Much of the research on interventions that target communication difficulties experienced by PwP and their CPs has focused on speech intelligibility and the volume of the PwP’s voice (e.g., Lee Silverman Voice Treatment) [8]. The findings of the current study suggest that any successful intervention must extend beyond those issues relating to the speech and voice of the PwP, to consider contextual influences on communication [6,36]. Interventions need to increase knowledge and awareness of what factors determine conversational success and what practical strategies could be implemented by both the CP and the PwP prior to, and during, conversations. The role of the CP in understanding what strategies help conversation is of particular importance if the PwP has any cognitive issues, such as attention deficits or slowed speed of processing, which may impact their ability to recall and implement practical strategies. In instances where the PwP has such cognitive deficits, the CP will not only be required to implement their own strategies to support conversation but will also need to remind and prompt the PwP to apply their strategies to the conversation. This scenario is particularly challenging and places much greater onus on the CP to facilitate and support conversation.

The current study highlights the need to involve both the PwP and the CP in any conversation therapy.
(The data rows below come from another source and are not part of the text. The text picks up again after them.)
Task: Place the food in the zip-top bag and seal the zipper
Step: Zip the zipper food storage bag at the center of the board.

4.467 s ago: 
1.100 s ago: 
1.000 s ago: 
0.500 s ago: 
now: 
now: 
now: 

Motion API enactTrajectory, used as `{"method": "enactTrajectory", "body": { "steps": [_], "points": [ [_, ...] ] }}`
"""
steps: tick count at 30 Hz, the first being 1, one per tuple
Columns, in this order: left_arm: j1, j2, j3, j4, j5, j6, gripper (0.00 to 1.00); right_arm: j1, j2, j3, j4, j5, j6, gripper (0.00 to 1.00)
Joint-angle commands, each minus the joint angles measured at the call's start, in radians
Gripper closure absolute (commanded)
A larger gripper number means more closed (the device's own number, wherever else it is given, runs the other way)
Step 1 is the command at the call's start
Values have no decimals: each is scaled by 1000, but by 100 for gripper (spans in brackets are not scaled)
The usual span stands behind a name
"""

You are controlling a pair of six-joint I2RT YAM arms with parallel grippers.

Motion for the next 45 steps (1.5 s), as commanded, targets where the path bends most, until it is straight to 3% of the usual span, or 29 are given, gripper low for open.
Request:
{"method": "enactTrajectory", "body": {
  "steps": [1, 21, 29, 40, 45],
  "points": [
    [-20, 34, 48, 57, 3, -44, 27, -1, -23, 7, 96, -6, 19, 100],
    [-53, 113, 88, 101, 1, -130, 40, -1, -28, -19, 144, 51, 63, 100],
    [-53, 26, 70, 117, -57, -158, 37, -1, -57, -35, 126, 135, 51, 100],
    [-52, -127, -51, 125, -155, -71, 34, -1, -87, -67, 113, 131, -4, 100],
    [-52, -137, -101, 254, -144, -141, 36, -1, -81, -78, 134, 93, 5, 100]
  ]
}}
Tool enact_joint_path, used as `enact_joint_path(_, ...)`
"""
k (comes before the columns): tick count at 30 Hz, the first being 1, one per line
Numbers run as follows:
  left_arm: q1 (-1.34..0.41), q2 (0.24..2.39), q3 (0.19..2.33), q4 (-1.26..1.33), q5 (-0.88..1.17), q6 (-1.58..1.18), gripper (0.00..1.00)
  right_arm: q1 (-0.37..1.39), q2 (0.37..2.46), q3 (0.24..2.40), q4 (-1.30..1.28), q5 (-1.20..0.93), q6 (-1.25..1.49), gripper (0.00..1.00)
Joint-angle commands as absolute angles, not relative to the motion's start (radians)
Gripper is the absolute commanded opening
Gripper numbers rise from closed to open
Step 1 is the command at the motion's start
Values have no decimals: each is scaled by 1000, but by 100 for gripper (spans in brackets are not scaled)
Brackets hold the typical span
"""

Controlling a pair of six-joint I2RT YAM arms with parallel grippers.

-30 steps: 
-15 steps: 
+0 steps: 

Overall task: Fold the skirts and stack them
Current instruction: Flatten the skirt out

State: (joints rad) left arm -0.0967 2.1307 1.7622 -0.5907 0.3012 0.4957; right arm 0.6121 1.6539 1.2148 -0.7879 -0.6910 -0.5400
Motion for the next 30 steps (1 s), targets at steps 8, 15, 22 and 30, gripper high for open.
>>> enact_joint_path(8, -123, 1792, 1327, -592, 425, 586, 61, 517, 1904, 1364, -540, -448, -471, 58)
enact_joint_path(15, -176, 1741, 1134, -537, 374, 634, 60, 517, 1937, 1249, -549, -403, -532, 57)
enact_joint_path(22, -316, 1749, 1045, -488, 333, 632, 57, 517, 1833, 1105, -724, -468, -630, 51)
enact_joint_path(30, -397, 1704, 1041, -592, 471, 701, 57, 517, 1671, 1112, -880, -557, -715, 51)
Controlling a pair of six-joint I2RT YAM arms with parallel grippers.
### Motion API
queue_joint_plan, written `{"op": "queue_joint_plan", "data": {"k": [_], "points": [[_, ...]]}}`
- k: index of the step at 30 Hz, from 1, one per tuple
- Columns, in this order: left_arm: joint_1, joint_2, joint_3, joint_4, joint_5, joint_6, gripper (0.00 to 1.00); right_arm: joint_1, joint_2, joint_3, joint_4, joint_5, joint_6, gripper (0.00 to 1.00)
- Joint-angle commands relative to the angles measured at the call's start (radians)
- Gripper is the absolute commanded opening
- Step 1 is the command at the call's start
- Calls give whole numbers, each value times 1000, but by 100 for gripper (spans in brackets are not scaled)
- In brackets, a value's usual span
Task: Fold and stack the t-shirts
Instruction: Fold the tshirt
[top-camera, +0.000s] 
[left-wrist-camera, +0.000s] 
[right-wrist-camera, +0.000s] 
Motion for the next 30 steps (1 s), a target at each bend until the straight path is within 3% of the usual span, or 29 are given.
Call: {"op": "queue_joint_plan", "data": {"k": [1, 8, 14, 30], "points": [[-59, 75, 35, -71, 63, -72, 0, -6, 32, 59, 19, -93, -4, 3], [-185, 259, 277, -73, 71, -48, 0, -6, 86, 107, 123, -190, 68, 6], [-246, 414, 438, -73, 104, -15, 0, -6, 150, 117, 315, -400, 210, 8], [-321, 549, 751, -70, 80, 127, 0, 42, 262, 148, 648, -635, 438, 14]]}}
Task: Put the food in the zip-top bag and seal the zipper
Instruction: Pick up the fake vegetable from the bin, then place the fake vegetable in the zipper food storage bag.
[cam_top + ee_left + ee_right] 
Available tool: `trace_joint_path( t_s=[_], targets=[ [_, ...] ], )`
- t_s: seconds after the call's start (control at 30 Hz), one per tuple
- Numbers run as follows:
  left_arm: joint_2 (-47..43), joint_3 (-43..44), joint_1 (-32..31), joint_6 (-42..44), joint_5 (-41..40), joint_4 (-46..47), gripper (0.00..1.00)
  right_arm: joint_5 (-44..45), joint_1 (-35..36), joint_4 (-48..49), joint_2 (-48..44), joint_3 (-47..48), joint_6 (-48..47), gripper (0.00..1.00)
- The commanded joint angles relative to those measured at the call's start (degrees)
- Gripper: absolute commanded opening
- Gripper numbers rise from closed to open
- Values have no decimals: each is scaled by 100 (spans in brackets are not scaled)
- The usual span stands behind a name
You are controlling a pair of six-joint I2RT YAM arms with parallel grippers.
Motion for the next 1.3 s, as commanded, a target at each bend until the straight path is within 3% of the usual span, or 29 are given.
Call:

There is only one published intervention approach that targets conversations and involves PwP and their CPs, called CPT; however, there has been limited research exploring the use and efficacy of CP-training based interventions for PwP [3]. Another approach is to share strategies that PwP and CPs perceive to have led to successful conversations with other PwP and CPs [37]. This may be particularly important for those in the early stages of Parkinson’s before the frequency of conversation difficulties increases. By giving people ‘vicarious experiences’ in the early stages of Parkinson’s, this may lead to them being more likely to implement strategies when needed due to increased self-efficacy [21,22,23]. This becomes even more important when we consider that in our research, PwP and their CPs discussed the influence of previous experience in shaping how they attempt to have conversations, with communication breakdowns having ongoing emotional impact that appear to influence future attempts to converse. However, in this approach, it is the perceived experience of success rather than an objective measure of conversational success. It also assumes that all PwP and their CPs will benefit from the same strategies, which has not been systematically explored in the current body of research.

This study, along with those by Johansson et al. [13] and Miller et al. [16], provides people with useful information about the experiences of those with PD and their CPs in having conversations. However, the sample size was small, and the participants came from a specific geographical location and language group. The findings may not be applicable to all other people with PD and their CPs. The findings regarding barriers and facilitators were the views of those involved in the study, and specific measurements of whether these factors impacted conversational success were not undertaken. Further research is needed to measure the impact of specific strategies on conversational success in various scenarios and the efficacy of conversation interventions for PwP and their CPs.

5. Conclusions

This study reports on the experiences of PwP and their CPs having conversations. It provides us with important information about what PwP and their CP perceive as the facilitators and barriers while having conversations, which can be shared with others who have PD and their CPs. This information should be considered in the design of future interventions for communication difficulties. It highlights the importance of early intervention for conversations and the need for more research into what aids conversations between PwP and their CPs in order to improve their quality of life.